What this does not claim

  • Trigger calibration generalises. Bet 94 calibrated T=0.80 and spread=0.10 to this specific query distribution. Production federations need to recalibrate per-domain.
  • Adversarial coordination across multiple specialists. A coordinated adversarial ring could collude to all pump confidence to 0.85, forcing all-fallback behaviour. The simulation models a single adversary; multi-adversary coordination is open work.
  • Multi-step queries. Bet 94 tests single-query fallback. Multi-step queries (Bet 84) need their own fallback semantics.
  • Latency cost. Fallback fires after the top specialist returns; ensembling adds latency. The simulation only measures quality, not p99 latency. Production needs joint quality-latency optimisation.
  • Ensemble agreement bonus. When K=3 specialists agree, that's stronger evidence than K=1 alone. Bet 94 weights by confidence; an agreement-weighted ensemble might do even better. Open work.
  • Fallback recursion. What if the K=3 ensemble itself has a confident answer (top consensus) vs disagreeing answers? Should the router fall back further (K=5, K=7)? The simulation doesn't test this; production policy is an open question.
  • Confidence calibration drift over time. Specialists' calibration may shift as they receive new training data. The fallback trigger may need periodic recalibration.

The mandate

RFC-0006 §6 (Routing) must specify:

  1. Confidence-weighted aggregation is the fallback, not the default. Default routing is single-route to top-confidence specialist.
  2. Trigger: fall back to top-K=3 confidence-weighted ensemble when (top confidence < T_conf) OR (top-2 spread < T_spread). Default: T_conf = 0.80, T_spread = 0.10.
  3. Per-domain calibration. Federations should recalibrate T_conf and T_spread per query domain (medical, legal, casual, code) using held-out validation queries.
  4. Compute budget. Fire rate target ≤ 30% to bound compute multiplier ≤ 80% above single-route baseline.
  5. No global ensembling. Always-K (K-of-N debate or aggregation) is explicitly forbidden as the default policy. (Bet 77 mandate, reaffirmed.)

Run command

PYTHONPATH=src python -m experiments.bets.94_confidence_weighted_fallback

Output: experiments/bets/results/94_confidence_weighted_fallback.json records per-policy, per-query-difficulty quality plus fire rate and quality deltas.

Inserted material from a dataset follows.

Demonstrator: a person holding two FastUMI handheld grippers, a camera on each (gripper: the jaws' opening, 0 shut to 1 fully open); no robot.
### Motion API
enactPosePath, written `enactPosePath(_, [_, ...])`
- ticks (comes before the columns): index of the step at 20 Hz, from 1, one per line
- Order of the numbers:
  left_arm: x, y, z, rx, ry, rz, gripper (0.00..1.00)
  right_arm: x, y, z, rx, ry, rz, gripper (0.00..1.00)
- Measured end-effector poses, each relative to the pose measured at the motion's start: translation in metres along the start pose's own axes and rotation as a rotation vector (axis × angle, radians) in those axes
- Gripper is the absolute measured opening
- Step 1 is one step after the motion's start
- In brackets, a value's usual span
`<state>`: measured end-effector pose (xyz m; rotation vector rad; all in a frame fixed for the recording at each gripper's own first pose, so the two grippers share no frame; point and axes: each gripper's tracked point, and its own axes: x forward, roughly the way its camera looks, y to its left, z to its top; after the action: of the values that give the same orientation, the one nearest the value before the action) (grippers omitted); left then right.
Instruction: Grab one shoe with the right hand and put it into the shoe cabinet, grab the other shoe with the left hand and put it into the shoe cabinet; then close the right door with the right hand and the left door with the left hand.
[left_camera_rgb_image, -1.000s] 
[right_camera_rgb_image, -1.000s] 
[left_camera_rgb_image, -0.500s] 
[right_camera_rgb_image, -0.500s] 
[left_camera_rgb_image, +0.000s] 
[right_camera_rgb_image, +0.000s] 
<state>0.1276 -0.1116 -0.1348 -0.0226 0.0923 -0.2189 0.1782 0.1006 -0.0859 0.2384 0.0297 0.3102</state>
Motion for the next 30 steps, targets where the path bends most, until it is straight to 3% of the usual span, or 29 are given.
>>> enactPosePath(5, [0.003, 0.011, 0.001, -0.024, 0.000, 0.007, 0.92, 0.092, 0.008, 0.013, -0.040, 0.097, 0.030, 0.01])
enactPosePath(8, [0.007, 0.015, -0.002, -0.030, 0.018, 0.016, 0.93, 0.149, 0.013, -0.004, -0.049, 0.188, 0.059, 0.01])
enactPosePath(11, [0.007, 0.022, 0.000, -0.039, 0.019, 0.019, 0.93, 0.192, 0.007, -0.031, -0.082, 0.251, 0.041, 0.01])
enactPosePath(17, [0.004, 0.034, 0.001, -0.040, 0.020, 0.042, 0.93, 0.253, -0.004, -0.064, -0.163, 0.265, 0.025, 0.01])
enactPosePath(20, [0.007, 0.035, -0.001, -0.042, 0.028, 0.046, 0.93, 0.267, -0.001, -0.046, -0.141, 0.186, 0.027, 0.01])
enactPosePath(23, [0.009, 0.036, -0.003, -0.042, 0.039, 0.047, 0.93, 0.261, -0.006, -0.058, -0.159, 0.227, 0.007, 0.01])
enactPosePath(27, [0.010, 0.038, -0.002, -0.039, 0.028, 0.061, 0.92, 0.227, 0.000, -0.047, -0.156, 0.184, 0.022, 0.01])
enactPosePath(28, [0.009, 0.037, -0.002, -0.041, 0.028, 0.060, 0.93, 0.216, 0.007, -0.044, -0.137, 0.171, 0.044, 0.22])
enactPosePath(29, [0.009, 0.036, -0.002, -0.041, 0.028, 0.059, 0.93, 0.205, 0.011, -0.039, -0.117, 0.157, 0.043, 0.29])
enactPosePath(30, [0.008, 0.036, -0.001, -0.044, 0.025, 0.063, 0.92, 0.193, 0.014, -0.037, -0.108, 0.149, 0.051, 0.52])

  • Bet 77: adversarial debate. Surfaced the catastrophic always-K result; Bet 94 quantifies the fallback policy that recovers most of the lost quality.
  • Bet 88: reputation under Byzantine. Routing-formula structure; Bet 94 is the per-query fallback policy that composes with the reputation-weighted routing.
  • Bet 18: glass-box LLM. Per-specialist log-prob trace gives the confidence signal Bet 94 needs.
  • Bet 84: specialist-to-specialist messaging. Multi-step queries; Bet 94's fallback applies per-step.

Why it matters

The federation needs an answer to: "what does the router do when it's not sure?" Naive answers (always single, always K) both have catastrophic regimes. Bet 94 surfaces the load-bearing fallback policy with calibrated trigger thresholds. Without that policy, the federation must choose between two bad defaults; with it, the federation chooses correctly per-query.

The methodological lesson: router-level decisions have non-obvious calibration. A poorly-calibrated trigger (Bet 94's first attempt with spread < 0.01) collapses to one of the bad defaults. The catalogue's discipline forces the federation to measure the trigger before shipping it.

The catalogue's contribution: turning "fall back to ensemble when uncertain" from intuition into a quantified, mandated, calibrated policy. RFC-0006 §6 now specifies the trigger thresholds, fire-rate budget, and per-domain calibration discipline. The federation's coordinator can ship this directly.